• WORK TO BE COMPLETED: All lines with the word "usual" are to be found and copied from the listing.

• DATA BELOW:
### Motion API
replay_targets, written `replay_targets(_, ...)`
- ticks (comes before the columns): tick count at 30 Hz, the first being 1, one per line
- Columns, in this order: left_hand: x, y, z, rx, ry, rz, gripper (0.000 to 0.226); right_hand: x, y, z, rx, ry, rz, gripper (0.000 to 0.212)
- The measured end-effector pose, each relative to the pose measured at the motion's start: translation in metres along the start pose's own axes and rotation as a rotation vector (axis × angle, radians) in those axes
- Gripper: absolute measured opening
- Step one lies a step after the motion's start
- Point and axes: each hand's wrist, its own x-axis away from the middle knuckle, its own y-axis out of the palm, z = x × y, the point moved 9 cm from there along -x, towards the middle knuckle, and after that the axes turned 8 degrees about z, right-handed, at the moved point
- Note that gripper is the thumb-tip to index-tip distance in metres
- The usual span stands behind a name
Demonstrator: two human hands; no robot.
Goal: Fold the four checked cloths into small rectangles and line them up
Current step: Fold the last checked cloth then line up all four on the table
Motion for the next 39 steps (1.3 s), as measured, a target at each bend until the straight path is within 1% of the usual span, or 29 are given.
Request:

• WRITTEN ANSWER:
- The usual span stands behind a name
Motion for the next 39 steps (1.3 s), as measured, a target at each bend until the straight path is within 1% of the usual span, or 29 are given.

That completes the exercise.